Sure, just some general advice about attacking and pawn structure.
Kasparov said in an interview that he had a habit as a kid of dividing the board in two, and counting non-pawns to see if he had more pieces on the kingside than his opponent because that can indicate attacking possibilities.
And then also tip #10 here
https://www.chess.com/article/view/the-principles-of-the-opening
As for a name, it looks like a position that came from the king's indian attack opening.

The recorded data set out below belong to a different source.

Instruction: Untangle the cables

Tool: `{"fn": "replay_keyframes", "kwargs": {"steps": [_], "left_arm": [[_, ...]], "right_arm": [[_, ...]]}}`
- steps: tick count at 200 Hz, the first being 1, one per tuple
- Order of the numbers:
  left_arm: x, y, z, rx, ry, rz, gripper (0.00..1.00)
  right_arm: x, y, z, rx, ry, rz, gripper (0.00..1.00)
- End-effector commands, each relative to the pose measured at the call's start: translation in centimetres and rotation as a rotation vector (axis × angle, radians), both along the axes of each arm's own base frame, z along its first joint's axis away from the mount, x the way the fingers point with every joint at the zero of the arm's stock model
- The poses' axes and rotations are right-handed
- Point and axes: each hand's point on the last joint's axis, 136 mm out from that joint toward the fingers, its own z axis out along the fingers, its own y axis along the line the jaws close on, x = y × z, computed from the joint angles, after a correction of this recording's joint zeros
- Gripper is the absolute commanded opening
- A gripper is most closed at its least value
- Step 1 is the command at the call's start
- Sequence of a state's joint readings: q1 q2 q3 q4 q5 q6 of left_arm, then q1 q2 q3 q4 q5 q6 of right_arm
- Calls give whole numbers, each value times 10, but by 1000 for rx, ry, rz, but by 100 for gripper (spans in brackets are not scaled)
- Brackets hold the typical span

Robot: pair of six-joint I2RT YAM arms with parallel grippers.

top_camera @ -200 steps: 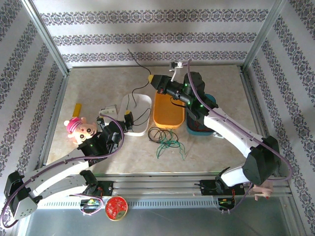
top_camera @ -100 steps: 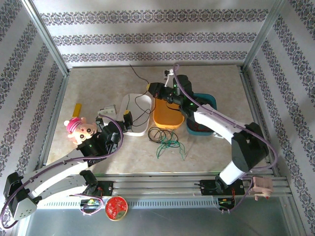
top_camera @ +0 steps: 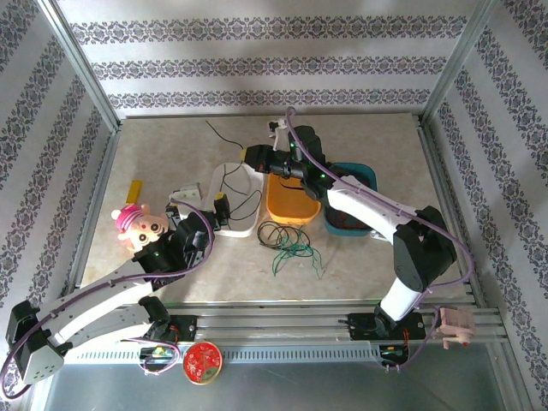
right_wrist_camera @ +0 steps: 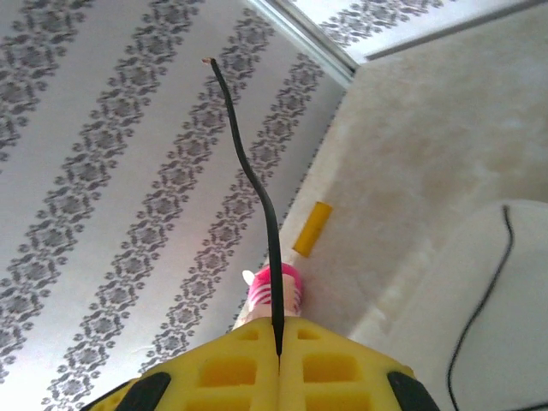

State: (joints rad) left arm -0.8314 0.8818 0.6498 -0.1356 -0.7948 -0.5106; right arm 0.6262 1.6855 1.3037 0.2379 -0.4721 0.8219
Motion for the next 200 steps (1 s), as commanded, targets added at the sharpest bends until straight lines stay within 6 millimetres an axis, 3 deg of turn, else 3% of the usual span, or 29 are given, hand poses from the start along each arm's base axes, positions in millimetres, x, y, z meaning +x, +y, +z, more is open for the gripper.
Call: {"fn": "replay_keyframes", "kwargs": {"steps": [1, 32, 84, 136, 180, 200], "left_arm": [[-5, 7, -4, 12, 9, 22, 94], [-5, 8, -6, 16, 14, 23, 94], [-6, 9, -4, 26, 11, 24, 94], [-8, 11, -6, 35, 20, 25, 94], [-7, 11, -5, 37, 19, 28, 94], [-6, 9, -6, 42, 26, 20, 94]], "right_arm": [[-7, 8, 22, 18, -70, 50, 2], [-3, 6, -7, -5, 7, 26, 2], [5, -2, -84, -108, 154, -54, 2], [14, -26, -165, -348, 316, -199, 3], [17, -28, -192, -466, 352, -226, 6], [14, -20, -187, -488, 328, -189, 20]]}}
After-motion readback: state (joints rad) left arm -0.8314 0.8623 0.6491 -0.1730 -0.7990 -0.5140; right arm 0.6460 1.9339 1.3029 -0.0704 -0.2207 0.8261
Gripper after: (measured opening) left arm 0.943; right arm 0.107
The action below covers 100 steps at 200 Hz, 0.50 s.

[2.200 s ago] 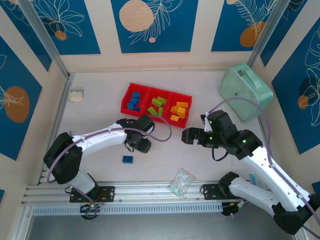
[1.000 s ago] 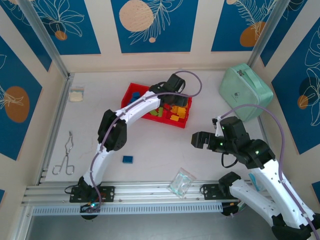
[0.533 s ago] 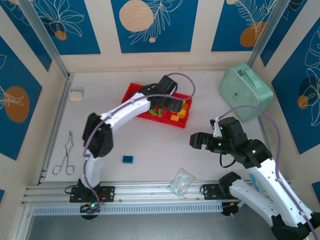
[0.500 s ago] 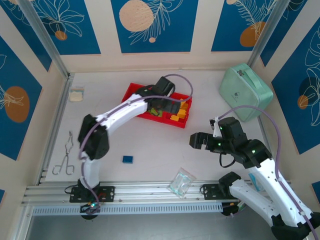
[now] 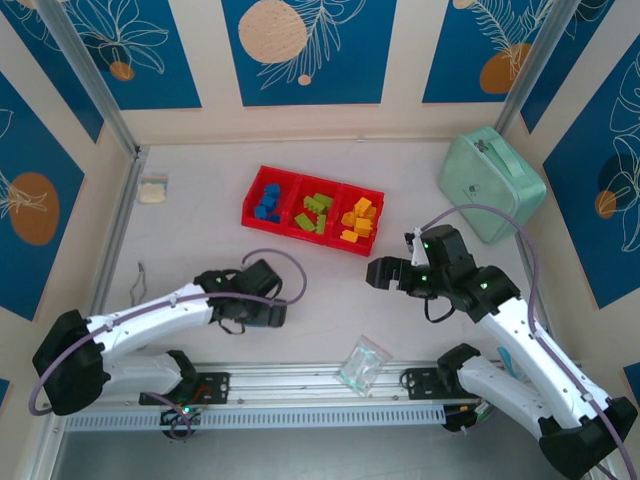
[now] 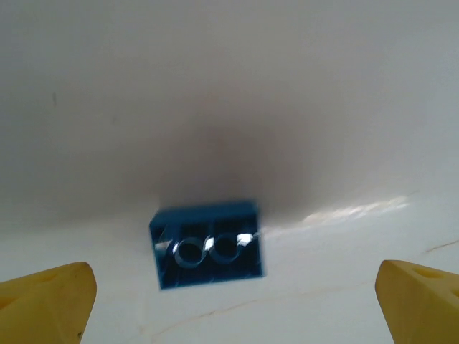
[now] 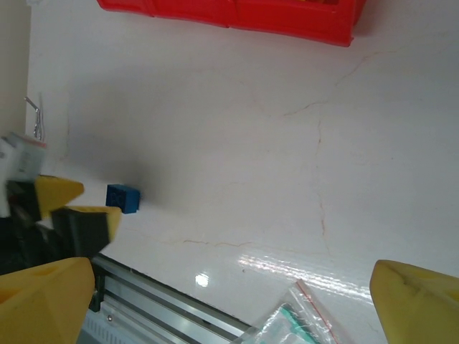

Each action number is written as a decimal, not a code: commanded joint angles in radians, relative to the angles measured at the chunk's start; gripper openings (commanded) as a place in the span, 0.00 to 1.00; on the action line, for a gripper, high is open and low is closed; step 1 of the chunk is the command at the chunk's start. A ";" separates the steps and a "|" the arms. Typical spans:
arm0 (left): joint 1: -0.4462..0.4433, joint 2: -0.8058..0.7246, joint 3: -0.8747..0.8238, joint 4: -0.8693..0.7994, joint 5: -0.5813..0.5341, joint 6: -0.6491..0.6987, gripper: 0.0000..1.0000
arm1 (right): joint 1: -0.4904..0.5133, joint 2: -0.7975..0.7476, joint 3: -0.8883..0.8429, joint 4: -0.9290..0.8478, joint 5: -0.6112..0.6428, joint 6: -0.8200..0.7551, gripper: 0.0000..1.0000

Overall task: Sort the legos into containers by color
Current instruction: Pick up the lego from the middle-left of the table.

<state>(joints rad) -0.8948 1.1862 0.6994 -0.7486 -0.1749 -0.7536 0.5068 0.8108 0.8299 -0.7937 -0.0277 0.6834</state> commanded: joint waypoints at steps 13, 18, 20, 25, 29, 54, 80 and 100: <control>-0.003 0.000 -0.040 0.031 0.015 -0.090 0.99 | 0.063 0.028 0.007 0.029 -0.018 0.048 0.99; -0.001 0.009 -0.039 0.034 0.011 -0.086 0.99 | 0.071 0.029 0.011 0.025 -0.008 0.050 0.99; -0.002 0.014 -0.036 0.035 0.011 -0.083 0.99 | 0.074 0.030 0.012 0.022 -0.005 0.050 0.99; 0.002 0.026 -0.032 0.038 0.009 -0.078 0.99 | 0.082 0.028 0.015 0.019 0.002 0.051 0.99; 0.005 0.038 -0.027 0.041 0.006 -0.074 0.99 | 0.084 0.025 0.015 0.018 0.008 0.053 0.99; 0.029 0.125 -0.004 0.064 0.009 -0.055 0.97 | 0.090 0.001 0.008 0.008 0.020 0.059 0.99; 0.034 0.191 0.000 0.093 0.010 -0.059 0.91 | 0.088 -0.018 0.007 -0.021 0.030 0.055 0.99; 0.034 0.221 -0.007 0.108 0.002 -0.069 0.84 | 0.086 -0.029 0.011 -0.041 0.035 0.048 0.99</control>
<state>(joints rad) -0.8680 1.3777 0.6727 -0.6647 -0.1658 -0.8093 0.5919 0.8036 0.8284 -0.7879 -0.0067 0.7269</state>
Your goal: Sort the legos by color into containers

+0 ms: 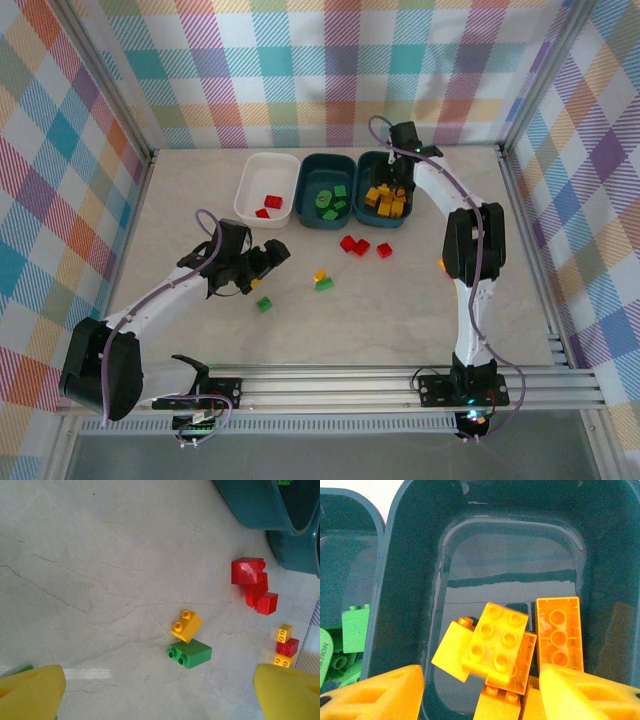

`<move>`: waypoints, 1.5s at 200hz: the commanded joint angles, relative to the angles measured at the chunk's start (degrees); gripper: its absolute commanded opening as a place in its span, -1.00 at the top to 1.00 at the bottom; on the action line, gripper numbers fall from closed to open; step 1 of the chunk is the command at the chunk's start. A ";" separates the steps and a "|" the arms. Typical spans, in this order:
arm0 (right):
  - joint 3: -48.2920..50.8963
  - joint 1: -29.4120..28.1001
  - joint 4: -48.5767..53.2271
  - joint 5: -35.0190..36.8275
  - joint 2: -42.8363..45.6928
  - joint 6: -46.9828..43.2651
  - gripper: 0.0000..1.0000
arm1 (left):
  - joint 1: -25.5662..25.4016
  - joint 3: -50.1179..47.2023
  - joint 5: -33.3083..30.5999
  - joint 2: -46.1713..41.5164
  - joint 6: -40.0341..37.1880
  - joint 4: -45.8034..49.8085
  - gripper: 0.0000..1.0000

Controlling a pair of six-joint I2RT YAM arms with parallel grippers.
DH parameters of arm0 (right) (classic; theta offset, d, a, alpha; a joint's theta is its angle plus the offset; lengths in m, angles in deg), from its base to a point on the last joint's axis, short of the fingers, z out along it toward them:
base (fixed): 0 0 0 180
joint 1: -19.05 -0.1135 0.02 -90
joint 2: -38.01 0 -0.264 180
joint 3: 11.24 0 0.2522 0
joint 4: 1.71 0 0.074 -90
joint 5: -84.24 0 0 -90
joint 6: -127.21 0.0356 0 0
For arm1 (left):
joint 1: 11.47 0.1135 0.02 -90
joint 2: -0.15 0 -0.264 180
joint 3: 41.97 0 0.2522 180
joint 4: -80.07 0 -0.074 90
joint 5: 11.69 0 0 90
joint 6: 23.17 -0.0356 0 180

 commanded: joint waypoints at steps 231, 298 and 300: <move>24.43 -32.06 -2.73 -11.79 6.87 18.87 -0.45 | 9.27 -3.88 -8.60 -6.02 2.52 9.97 -0.92; 23.36 -34.34 -5.74 -10.58 6.61 14.35 -0.40 | 9.34 -4.77 -9.39 -6.73 2.44 9.79 -0.92; 23.34 -34.49 -5.52 -10.28 6.54 14.28 -0.40 | 9.34 -4.76 -9.37 -6.73 2.44 9.76 -0.92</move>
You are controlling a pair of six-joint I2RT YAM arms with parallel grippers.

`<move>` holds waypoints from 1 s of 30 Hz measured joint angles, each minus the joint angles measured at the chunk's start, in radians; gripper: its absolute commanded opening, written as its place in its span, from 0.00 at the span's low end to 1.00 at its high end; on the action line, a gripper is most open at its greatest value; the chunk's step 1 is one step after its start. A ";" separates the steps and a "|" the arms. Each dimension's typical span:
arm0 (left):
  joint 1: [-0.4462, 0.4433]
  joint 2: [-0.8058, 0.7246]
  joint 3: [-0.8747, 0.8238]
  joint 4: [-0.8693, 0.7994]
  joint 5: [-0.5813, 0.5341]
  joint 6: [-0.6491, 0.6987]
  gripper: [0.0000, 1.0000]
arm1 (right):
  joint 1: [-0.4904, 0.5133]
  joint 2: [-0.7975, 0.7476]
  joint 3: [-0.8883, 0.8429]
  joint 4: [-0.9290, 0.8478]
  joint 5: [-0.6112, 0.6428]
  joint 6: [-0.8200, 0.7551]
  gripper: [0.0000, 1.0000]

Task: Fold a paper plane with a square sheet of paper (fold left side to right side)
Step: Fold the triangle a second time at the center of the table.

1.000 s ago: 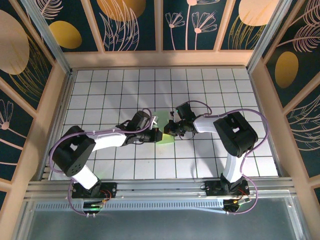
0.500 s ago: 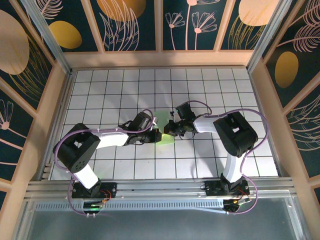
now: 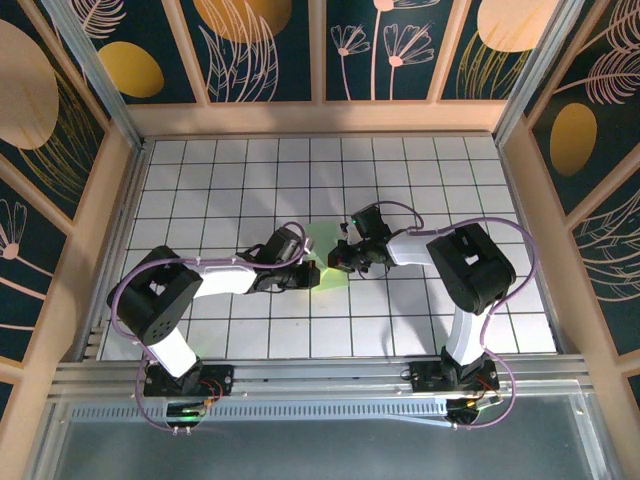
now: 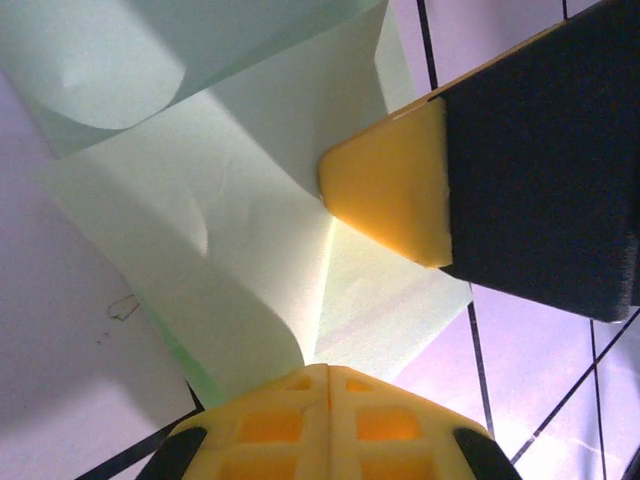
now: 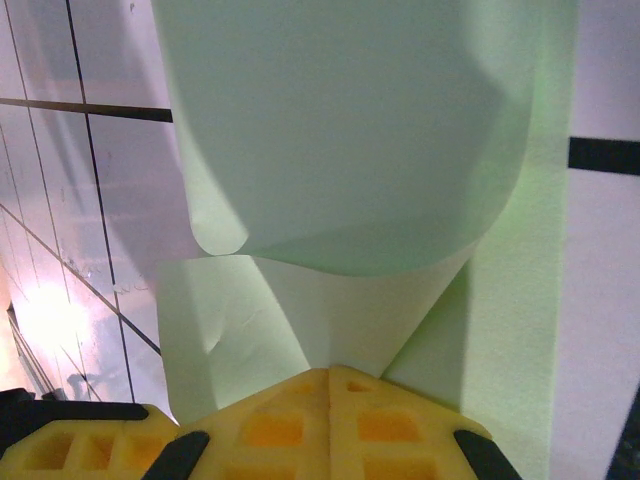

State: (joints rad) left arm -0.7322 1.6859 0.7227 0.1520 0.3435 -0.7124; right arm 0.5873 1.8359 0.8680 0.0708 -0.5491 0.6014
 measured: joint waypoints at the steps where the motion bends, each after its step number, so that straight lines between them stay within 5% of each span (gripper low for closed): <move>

And as for textbook vs advanced, I guess that depends on your experience and level. To me it looks like white followed a textbook approach (whether accidentally or on purpose) but some idea (like in the link I posted for you) may be new or advanced ways of thinking for you.
Hi
I'm very new to online chess and playing my first tournament just to improve and one game I'm highly outranked and I'm very impress by my opponent's way of playing. Very laid back, spent a lot of time developing pushing forward then moving backward and then ends up with what I call this fortress around the king making it very difficult to attack.
I know I'm about to get squashed as I know enough to see what's coming but not what to do about it :-) (He's white obviously). We're dead equal on pieces but structurally I've already lost i know that.
Anyway my question is this a "text book" approach to more advance chess, a coded opening?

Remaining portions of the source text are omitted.